Entry from July 4, 2018
"Democracy requires principled gov’t. Thank you Red Hen!!" So read the placard someone placed outside the restaurant in Lexington, Virginia, which drove away Sarah Huckabee Sanders last week for no better reason than that she worked for President Trump. The sign expressed a widely held opinion, but it happens to be false — indeed, almost the reverse of the truth.
What democracy actually requires is a modicum of civility and a willingness to listen to alternative points of view without damning them as unprincipled just because they differ from your own. "Principled" government is too often the plea of the dictator, seeking to stifle dissent.
That kind of forced unity is different from the voluntary kind which we used to celebrate on Independence Day. Since the turn of the century, however, when we first began to speak of blue states and red states, the divisions in our country have come to seem both deep and permanent.
Angelo Codevilla of the Claremont Review of Books has even written of our "cold civil war."
When we fought a hot civil war in the 1860s nobody on either side was in any doubt about what caused the conflict, but the origins of today’s struggle, and especially the bitterness with which it has been carried on for the last decade or so, are comparatively obscure.
If I had to point to one thing at the root of the problem it would be the normalization, during the last Bush administration, of the charge of lying made against one’s political opponents. "Bush lied, people died," went the mantra of the left, thus eliding the distinction between a lie and a mistake and opening the floodgates to further unwarranted accusations of lying.
In parliamentary systems modeled on the British House of Commons there is a still-existing tradition of censure against what is called "unparliamentary language," which includes the charge that a fellow member has been guilty of deliberate falsehood.
A moment’s thought will reveal the reason. Any organization whose purpose is debate obviously cannot function if members are free to question each other’s good faith. Once you have called someone a liar, no further exchange of views is possible — only further name-calling, which is the point at which our national dialogue now appears to have arrived.
Where, as in Britain, even members at ideological daggers drawn are compelled to address each other in the third person as "the right honorable gentleman" or "lady" ("gallant" for military men or "learned" for lawyers are permissible alternatives), there is a natural brake on abusive language. It’s true that such quaint vestiges of the ancient honor culture do not apply outside Parliament or, a fortiori, in the media, but there is a certain spillover effect to the culture at large when the government sets such an example of rhetorical restraint.
In theory the Congress of the United States recognizes the concept of unparliamentary language, but because the Speaker of the House — who, in the British system, is non-partisan and has the power to enforce the prohibition unilaterally — is a partisan office, it is necessary for a motion of censure to be passed by majority vote. This can only increase partisan rancor and means, in effect, that censure is almost never invoked.
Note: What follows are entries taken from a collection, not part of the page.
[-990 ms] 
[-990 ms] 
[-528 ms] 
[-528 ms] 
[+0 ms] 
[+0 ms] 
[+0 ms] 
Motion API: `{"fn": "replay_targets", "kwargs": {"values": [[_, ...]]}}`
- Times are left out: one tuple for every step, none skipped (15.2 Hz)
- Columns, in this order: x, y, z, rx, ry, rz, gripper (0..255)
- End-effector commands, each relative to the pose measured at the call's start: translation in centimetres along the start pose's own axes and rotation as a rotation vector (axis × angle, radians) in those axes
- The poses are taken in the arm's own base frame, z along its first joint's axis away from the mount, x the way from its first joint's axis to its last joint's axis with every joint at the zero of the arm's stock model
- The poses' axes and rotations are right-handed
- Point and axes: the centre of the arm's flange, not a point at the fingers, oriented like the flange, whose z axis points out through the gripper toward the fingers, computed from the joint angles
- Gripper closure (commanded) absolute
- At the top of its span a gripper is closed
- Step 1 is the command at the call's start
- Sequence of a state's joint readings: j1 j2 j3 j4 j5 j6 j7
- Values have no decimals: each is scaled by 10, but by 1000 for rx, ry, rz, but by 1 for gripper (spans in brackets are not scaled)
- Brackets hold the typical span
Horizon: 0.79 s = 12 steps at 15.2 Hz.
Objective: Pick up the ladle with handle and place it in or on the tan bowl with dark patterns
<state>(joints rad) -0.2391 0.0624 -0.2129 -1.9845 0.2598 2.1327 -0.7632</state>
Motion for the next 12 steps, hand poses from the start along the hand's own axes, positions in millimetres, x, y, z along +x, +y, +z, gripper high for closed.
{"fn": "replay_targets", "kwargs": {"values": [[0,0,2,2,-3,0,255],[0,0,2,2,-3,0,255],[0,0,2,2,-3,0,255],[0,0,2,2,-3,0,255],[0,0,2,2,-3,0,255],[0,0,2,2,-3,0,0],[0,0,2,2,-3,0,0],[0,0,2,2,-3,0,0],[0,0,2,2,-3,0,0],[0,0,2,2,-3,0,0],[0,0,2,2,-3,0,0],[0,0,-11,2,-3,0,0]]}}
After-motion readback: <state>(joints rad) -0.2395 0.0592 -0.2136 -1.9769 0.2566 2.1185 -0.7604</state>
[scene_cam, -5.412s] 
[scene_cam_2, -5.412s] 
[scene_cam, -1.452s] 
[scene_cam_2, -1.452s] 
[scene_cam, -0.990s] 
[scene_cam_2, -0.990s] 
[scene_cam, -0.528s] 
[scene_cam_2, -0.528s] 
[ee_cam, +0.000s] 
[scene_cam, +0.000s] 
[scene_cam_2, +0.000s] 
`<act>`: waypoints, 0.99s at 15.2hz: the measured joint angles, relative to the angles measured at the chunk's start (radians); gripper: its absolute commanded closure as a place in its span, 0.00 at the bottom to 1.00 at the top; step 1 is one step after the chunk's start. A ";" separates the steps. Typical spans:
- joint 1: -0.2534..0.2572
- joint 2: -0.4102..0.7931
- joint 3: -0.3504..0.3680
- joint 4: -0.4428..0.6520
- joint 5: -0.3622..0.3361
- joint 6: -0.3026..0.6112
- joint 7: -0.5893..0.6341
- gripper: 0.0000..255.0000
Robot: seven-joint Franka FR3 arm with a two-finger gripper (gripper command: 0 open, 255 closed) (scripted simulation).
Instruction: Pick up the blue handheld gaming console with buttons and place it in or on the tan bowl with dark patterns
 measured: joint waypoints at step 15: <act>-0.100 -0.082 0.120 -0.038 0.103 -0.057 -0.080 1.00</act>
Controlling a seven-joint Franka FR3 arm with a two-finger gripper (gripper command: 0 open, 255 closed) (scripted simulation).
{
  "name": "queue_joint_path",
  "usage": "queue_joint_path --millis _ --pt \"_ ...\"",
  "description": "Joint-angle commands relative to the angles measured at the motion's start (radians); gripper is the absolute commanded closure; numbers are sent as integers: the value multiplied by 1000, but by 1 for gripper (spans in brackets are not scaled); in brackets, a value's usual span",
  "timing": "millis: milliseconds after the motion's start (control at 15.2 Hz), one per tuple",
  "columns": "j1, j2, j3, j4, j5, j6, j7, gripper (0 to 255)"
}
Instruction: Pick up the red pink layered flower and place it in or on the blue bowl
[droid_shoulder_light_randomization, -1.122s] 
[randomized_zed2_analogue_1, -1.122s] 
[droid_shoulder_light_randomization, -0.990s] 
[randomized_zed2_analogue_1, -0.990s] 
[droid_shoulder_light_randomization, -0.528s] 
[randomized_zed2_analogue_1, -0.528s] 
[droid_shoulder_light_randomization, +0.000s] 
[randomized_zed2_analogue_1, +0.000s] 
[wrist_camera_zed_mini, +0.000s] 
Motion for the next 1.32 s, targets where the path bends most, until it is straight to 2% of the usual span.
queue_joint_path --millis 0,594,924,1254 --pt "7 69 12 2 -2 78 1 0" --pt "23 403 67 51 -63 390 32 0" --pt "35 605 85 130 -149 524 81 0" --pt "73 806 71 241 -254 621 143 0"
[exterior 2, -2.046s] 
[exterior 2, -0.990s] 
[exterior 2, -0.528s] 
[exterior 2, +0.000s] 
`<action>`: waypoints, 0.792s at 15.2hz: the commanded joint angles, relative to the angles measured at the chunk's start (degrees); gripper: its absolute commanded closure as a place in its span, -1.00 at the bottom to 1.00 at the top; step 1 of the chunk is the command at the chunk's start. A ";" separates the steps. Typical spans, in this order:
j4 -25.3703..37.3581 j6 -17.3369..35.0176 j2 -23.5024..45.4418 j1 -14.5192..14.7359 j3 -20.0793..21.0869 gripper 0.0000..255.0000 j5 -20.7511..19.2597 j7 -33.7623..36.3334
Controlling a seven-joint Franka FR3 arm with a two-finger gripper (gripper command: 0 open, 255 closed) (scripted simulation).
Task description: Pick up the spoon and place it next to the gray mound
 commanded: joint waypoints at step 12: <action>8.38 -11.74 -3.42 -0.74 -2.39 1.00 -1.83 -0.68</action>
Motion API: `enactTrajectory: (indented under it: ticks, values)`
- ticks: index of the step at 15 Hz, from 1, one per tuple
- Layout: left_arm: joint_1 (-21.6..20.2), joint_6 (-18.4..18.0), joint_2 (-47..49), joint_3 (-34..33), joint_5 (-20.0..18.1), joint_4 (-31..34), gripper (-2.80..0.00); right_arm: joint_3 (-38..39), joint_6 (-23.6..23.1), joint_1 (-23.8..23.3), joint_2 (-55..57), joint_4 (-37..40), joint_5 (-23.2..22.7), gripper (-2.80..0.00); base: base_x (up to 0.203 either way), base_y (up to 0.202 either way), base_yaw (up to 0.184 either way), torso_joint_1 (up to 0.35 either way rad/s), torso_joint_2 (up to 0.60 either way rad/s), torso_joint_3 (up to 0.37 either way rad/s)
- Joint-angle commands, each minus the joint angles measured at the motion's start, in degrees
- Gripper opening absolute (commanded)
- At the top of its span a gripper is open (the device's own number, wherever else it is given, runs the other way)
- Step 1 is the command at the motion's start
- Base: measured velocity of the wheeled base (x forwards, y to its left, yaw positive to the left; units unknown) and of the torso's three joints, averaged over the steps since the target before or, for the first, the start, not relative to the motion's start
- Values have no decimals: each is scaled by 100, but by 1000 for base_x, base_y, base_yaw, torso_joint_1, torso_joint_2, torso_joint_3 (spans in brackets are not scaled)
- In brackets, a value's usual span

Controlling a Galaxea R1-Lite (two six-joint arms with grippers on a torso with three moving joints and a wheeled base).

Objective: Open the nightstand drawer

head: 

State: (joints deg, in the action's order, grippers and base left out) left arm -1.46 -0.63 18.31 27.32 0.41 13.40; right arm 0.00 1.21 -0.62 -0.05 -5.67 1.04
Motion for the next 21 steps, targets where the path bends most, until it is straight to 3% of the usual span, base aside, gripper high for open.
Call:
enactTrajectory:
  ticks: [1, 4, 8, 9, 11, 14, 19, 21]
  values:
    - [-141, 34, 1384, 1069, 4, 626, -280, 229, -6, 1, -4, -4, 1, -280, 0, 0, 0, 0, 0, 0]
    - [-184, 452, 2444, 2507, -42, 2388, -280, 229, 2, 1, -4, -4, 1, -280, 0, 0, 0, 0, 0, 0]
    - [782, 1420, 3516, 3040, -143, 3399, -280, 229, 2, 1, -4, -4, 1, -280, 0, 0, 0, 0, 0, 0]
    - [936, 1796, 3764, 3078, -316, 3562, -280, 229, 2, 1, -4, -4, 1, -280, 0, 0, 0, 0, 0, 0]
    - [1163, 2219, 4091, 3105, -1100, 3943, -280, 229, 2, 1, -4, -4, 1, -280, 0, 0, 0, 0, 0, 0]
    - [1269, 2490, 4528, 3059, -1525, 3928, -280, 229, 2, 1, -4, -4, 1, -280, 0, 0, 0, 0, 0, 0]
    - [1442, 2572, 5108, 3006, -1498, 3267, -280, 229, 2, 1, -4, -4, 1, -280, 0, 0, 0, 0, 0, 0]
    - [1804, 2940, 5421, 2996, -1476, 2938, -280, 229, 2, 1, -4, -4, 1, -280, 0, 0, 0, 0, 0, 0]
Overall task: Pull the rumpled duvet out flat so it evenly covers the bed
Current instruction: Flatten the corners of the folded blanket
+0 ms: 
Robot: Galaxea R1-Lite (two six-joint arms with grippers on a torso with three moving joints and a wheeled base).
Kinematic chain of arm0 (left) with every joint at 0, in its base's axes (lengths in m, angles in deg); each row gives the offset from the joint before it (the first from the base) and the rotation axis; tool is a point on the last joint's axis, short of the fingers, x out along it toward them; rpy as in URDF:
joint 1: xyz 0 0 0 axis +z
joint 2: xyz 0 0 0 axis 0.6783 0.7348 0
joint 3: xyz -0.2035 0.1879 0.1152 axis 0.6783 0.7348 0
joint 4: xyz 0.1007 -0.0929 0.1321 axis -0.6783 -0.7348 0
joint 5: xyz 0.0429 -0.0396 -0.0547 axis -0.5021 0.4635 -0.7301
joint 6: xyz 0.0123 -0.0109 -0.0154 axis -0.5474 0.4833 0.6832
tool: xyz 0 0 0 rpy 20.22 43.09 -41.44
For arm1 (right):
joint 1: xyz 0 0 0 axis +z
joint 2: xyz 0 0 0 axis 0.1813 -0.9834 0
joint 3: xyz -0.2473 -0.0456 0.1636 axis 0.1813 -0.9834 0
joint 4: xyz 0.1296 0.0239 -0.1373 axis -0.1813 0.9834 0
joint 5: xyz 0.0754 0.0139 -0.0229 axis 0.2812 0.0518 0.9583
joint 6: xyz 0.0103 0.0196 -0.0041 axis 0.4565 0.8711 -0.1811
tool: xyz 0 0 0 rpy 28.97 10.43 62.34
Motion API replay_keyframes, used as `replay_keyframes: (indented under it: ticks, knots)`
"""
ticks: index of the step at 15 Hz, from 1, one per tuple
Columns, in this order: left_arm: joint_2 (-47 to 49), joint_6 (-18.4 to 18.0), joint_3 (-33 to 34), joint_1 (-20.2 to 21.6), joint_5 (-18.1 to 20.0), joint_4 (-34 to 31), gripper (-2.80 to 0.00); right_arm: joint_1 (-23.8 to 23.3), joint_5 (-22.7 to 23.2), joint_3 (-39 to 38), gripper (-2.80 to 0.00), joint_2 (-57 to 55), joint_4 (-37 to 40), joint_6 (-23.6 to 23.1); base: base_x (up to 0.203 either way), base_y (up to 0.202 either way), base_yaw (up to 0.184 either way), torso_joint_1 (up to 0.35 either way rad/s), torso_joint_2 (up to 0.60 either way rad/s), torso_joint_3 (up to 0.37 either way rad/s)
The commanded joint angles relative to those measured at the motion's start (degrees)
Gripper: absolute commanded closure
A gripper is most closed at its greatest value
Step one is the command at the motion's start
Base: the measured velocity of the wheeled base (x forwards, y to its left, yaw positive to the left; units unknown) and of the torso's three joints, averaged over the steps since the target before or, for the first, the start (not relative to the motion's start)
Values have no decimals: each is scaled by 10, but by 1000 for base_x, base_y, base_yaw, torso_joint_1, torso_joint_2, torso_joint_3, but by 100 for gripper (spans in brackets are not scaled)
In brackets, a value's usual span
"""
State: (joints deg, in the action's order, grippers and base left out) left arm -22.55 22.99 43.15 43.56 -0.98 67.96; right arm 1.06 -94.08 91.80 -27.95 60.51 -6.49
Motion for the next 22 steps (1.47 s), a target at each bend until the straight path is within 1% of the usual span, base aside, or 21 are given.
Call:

For this reason, the House came up with the lesser sanction of "reprimand" in the 1970s, and this was used against Representative Joe Wilson of South Carolina when he called out "You lie!" during President Obama’s address to a joint session of Congress in September, 2009. But that was the exception which proves the rule. The last time a member of the House of Representatives was censured for unparliamentary language was in 1921; the last time a member was censured for calling another member a liar was in 1875.
In the Senate, Rule 19 of the Senate Committee of Rules and Administration reads: "No Senator in debate shall, directly or indirectly, by any form of words impute to another Senator or to other Senators any conduct or motive unworthy or unbecoming a Senator." But when, in 2015 Senator Ted Cruz called his own party’s leader in that body a liar, no one thought to invoke Rule 19. And when Senator Cruz ran for president the following year, he cited the incident as a badge of honor, supposedly indicating how principled he was.
Now that trading accusations of mendacity has become so routine, and therefore so meaningless, both inside and outside Congress, it might be time to pause for a retrospective look at one of the good — and, indeed, necessary — things about the honor culture which prevailed at the nation’s Founding. Surely, if there is anything the two sides of our cold civil war can agree on it ought to be the desirability of bringing back the discipline of mutual respect to our public debate.